Bu yıl Oscar ödülleri yine birçok tartışmayı beraberinde getirdi. Özellikle, ‘No Other Land’ adlı belgeselin ödül kazanması, uluslararası arenada giderek derinleşen kutuplaşmanın bir yansıması olarak değerlendirildi. Filistinli ve İsrailli sinemacıların ortak yapımı olan bu film, İsrail’in silah talimi bölgesi olarak belirlediği bir bölgedeki Filistin köylerinin boşaltılmasını konu alıyor. Film daha önce Berlin Film Festivali’nde büyük ilgi gördü, ancak Oscar ödülü alması, farklı kesimlerden sert tepkilerle karşılandı. "No Other Land" belgeselinin kabul konuşmasında Gazze'de barış çağrısı yapılması, ödül törenlerinin politik mesajlar iletmedeki rolü ve etkisi hakkında Prof.
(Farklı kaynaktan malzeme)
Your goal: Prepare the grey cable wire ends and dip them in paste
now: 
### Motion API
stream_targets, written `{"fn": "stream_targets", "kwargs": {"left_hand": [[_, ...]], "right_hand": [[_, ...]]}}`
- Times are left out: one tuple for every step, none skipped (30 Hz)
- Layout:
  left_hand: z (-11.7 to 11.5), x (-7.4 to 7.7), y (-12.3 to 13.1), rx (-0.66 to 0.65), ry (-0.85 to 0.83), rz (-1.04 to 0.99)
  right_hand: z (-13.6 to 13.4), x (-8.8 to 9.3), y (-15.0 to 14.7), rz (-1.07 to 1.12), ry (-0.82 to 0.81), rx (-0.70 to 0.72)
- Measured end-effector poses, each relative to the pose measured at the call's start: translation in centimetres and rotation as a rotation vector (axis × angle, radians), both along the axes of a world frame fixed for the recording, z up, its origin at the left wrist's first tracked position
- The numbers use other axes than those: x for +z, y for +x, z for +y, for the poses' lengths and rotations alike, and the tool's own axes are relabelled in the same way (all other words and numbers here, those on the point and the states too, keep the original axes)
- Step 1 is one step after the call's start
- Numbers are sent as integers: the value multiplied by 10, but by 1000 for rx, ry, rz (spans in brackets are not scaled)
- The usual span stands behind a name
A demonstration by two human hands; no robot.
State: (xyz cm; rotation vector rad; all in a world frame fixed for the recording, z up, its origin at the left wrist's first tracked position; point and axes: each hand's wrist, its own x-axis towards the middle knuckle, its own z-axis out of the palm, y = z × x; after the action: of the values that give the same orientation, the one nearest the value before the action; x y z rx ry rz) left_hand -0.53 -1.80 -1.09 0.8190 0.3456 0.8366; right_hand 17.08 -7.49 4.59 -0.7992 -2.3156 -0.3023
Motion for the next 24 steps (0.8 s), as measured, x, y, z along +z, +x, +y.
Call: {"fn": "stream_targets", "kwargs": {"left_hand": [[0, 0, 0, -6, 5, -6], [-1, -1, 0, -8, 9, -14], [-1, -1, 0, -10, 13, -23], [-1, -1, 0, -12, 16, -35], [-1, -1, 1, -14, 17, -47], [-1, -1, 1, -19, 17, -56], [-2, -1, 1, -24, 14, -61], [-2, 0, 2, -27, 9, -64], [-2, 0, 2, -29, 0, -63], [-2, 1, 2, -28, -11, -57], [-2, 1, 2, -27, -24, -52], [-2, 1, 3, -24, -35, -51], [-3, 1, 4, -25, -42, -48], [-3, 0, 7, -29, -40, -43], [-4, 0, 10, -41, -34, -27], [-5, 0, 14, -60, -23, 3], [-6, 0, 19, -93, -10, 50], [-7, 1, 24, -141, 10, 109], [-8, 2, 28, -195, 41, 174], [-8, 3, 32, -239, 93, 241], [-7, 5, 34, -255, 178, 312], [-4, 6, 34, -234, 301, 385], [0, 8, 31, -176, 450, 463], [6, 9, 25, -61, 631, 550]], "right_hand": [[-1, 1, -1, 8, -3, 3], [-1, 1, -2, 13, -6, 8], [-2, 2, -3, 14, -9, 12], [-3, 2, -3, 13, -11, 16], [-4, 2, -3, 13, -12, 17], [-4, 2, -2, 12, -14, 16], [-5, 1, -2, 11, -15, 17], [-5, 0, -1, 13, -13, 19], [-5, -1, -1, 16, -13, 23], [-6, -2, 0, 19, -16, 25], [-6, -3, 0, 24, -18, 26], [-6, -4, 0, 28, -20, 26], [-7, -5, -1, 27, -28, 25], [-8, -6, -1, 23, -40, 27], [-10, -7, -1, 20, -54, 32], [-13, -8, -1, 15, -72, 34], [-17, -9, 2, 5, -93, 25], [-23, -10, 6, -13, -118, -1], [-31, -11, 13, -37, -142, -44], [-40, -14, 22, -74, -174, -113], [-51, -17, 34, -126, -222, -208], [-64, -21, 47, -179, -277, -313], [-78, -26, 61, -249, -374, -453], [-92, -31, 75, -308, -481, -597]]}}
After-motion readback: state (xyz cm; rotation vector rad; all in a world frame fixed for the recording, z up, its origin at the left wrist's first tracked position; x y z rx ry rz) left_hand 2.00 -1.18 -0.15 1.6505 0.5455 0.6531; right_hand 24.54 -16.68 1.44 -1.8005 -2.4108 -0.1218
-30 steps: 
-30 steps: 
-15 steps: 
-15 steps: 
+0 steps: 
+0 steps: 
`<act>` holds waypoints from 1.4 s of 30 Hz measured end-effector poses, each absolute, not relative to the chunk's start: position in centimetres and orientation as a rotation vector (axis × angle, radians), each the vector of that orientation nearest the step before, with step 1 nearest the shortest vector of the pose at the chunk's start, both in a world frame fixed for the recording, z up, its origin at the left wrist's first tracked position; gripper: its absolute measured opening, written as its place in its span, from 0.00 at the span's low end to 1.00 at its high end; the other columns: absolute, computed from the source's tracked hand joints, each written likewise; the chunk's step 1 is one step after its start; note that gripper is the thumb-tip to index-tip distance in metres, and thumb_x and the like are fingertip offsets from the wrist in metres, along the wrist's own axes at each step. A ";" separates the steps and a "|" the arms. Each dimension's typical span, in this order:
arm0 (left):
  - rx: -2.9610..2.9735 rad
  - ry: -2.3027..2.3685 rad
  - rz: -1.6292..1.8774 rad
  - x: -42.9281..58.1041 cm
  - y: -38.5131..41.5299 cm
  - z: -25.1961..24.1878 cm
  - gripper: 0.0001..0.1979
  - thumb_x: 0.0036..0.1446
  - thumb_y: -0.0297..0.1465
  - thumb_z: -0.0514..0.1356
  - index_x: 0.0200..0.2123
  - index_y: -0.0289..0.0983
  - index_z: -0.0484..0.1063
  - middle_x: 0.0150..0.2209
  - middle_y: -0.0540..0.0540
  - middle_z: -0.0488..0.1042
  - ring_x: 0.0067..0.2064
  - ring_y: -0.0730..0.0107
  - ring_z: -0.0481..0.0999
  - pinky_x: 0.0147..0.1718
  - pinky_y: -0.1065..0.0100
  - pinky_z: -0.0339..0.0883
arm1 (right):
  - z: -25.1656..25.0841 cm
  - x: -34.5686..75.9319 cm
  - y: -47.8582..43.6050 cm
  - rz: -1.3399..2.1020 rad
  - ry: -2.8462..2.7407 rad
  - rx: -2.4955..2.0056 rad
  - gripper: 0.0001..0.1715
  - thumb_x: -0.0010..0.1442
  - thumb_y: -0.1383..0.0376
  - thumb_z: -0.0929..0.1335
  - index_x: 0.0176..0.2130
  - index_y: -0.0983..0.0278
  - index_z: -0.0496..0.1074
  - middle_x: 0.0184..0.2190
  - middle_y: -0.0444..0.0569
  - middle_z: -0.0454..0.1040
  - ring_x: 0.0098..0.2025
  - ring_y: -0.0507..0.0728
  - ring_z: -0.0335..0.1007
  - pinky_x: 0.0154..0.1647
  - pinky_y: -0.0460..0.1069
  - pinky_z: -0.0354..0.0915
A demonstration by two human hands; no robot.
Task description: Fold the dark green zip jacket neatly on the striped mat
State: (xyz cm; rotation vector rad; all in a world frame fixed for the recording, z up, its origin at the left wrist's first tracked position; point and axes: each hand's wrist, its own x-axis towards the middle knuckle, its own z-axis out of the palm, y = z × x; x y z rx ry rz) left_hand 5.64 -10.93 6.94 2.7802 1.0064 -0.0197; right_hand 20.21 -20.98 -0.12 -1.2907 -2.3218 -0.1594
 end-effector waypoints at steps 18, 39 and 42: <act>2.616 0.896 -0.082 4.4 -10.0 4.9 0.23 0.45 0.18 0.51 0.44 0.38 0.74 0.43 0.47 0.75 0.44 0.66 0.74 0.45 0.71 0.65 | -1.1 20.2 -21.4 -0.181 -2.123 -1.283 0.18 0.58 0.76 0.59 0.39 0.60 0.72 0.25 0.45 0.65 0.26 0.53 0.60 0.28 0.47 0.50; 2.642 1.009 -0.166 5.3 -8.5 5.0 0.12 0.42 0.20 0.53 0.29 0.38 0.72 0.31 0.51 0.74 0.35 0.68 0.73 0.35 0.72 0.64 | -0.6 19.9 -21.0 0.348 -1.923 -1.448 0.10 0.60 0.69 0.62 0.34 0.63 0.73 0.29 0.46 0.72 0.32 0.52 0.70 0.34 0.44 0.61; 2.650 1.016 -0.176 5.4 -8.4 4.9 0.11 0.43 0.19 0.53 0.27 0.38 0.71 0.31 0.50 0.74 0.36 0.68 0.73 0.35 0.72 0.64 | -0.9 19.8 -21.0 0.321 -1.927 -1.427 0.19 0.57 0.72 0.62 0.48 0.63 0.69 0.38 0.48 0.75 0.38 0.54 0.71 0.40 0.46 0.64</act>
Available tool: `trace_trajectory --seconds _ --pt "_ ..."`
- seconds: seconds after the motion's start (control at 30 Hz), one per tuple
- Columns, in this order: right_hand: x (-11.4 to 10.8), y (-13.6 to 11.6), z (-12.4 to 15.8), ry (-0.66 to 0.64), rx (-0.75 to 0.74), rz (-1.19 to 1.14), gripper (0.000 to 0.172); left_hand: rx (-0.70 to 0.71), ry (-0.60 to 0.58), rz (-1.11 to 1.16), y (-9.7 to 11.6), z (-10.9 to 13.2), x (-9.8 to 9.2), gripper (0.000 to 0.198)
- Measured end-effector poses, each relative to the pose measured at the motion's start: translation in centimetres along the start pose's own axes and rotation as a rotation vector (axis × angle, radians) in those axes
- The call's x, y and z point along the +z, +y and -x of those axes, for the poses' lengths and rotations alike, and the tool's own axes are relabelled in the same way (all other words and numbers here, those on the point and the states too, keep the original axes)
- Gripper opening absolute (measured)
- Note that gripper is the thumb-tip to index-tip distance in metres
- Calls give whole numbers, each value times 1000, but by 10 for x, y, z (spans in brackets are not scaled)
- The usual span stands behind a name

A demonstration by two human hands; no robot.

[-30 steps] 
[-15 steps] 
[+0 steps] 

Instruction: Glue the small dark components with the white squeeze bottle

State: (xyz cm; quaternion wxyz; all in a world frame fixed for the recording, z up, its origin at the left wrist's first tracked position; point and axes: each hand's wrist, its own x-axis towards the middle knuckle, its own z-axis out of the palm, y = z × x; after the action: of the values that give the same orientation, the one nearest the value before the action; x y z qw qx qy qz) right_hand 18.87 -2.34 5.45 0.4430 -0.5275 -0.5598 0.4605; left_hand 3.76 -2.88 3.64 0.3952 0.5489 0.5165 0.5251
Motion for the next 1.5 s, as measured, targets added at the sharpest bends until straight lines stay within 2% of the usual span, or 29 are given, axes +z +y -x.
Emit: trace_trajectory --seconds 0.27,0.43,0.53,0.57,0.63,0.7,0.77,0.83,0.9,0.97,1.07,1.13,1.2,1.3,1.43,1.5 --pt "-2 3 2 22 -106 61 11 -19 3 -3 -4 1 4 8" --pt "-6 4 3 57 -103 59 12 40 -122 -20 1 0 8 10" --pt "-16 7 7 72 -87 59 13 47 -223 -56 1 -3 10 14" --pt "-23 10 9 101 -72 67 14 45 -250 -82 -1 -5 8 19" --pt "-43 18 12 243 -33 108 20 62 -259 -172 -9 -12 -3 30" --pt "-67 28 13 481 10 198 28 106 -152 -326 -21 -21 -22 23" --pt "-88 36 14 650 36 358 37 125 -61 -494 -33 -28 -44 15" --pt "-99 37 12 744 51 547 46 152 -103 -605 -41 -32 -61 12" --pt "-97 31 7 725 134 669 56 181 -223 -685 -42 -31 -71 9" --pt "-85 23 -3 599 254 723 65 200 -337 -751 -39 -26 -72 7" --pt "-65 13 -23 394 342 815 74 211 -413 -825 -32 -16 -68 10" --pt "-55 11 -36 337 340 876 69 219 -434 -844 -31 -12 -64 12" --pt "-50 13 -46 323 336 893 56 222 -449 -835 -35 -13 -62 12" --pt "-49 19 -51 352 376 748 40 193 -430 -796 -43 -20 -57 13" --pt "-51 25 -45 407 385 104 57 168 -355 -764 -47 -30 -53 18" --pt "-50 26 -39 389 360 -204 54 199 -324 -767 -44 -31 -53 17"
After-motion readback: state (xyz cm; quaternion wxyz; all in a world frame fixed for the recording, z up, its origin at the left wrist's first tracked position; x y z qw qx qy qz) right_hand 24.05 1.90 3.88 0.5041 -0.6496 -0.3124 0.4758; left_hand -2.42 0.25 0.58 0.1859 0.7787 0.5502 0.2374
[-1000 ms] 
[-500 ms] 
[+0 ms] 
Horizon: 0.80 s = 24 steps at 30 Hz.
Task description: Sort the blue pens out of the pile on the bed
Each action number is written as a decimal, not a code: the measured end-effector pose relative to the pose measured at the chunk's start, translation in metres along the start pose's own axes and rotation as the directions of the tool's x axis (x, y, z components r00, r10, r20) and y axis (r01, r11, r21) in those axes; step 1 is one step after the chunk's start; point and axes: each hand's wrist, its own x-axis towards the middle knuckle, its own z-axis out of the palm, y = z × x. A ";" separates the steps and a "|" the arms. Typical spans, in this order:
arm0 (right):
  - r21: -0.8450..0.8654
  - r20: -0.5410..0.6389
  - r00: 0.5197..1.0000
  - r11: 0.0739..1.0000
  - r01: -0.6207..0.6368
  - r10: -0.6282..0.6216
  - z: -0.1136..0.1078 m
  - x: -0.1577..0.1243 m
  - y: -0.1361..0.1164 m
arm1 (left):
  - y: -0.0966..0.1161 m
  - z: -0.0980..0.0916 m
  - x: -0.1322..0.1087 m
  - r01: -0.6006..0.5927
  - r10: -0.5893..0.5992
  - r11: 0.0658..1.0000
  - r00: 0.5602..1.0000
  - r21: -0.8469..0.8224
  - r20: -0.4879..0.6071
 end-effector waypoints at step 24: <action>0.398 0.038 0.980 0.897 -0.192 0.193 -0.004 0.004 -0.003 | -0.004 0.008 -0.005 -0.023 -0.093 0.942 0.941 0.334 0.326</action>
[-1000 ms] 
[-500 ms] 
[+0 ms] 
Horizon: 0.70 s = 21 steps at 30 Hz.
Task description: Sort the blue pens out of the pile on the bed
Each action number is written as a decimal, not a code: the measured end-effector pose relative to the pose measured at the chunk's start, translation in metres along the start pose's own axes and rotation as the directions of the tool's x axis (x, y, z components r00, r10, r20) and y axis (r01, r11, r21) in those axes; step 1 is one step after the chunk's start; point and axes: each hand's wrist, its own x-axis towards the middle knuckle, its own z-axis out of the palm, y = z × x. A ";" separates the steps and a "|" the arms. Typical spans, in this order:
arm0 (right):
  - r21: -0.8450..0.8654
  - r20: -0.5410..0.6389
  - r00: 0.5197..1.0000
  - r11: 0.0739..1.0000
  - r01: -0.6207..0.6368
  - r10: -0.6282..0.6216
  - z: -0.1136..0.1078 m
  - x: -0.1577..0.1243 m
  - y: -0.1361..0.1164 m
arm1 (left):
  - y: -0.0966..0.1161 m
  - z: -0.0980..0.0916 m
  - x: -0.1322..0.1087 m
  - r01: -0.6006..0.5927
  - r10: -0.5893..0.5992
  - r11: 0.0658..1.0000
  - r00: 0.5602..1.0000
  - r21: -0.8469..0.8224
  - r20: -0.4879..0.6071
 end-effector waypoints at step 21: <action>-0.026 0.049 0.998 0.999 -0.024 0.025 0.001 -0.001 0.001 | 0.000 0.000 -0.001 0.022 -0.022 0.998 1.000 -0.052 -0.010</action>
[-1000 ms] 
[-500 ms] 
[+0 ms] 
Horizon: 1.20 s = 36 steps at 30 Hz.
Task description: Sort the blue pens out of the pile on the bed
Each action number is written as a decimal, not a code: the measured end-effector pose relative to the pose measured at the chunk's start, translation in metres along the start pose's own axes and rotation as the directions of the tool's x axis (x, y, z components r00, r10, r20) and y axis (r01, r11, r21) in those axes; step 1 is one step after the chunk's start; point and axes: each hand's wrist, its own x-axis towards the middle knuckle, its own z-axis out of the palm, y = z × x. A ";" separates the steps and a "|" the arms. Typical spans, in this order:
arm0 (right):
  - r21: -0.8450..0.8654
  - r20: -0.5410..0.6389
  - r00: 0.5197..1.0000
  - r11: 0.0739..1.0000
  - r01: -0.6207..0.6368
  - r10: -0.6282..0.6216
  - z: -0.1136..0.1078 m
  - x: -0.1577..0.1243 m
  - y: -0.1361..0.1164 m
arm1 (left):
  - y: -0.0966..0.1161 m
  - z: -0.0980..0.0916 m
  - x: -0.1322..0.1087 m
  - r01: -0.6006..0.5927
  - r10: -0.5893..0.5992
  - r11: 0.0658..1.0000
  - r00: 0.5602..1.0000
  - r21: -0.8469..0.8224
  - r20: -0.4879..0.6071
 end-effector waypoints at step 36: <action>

Dr. Nezih Erdoğan şöyle konuştu:

“Filmin ABD’de henüz bir dağıtımcı bulamamış olması, Oscar ödülü kazanmış olmasına rağmen politik hassasiyetler nedeniyle bazı çevreler tarafından riskli görülmesiyle açıklanabilir. Bir kesim, filmi anti-semitik olmakla suçlarken, başka bir kesim filmin “çürümüş vicdanları rahatlatmak için” yapıldığını ileri sürüyor ve İsrailli yönetmeni “Filistin’in acıları üzerinde üzerinden şöhret ve tabii bol para kazanmaya çalışan liberal bir Siyonist olmakla” suçluyor. Belgesele getirilen en sert eleştirilerinden biri, Filistin’in özgürlüğü için mücadele eden ve İsrail’i kültürel ve akademik alanlarda boykot etmeyi amaçlayan PACBI (Filistin Akademik ve Kültürel Boykot Kampanyası) tarafından dile getirildi. PACBI’ye göre, film, Filistin’in mevcut durumunu “normalleştiren” bir işlev görüyor. Belki de belgeseli sağlıklı bir şekilde değerlendirebilmek için giderek keskinleşen kutuplaşmanın dışına çıkabilmek gerekiyor.”

Oscar’ın kültürel ve politik etkisi

Oscar ödülleri vesilesiyle sanat, siyaset, cinsiyet eşitliği ve toplumsal temsiliyet gibi konular üzerine tartışmalar açılıyor. Kültürel üretim süreçlerinin ve sanatsal tercihlerin geniş bir kitle tarafından ele alınmasını sağlayan bu platform, farklı perspektifleri bir araya getirme açısından önemli bir rol üstleniyor. Prof. Dr. Nezih Erdoğan bu noktada Oscar’ların hala önemli bir tartışma alanı sunduğunu vurguluyor: "Ödüllerin kime verildiğinden ziyade, bu süreçte ortaya çıkan tartışmalar daha önemli. Sanattan siyasete, toplumsal normlardan cinsiyet rollerine kadar birçok alanda Oscar ödülleri bir diyalog başlatma gücüne sahip." 

Dolayısıyla, Oscar ödüllerinin yalnızca bir eğlence ve ödül töreni olmadığını, aynı zamanda dünya genelinde anlamlı diyaloglar başlatan bir araç olduğunu söylemek mümkün.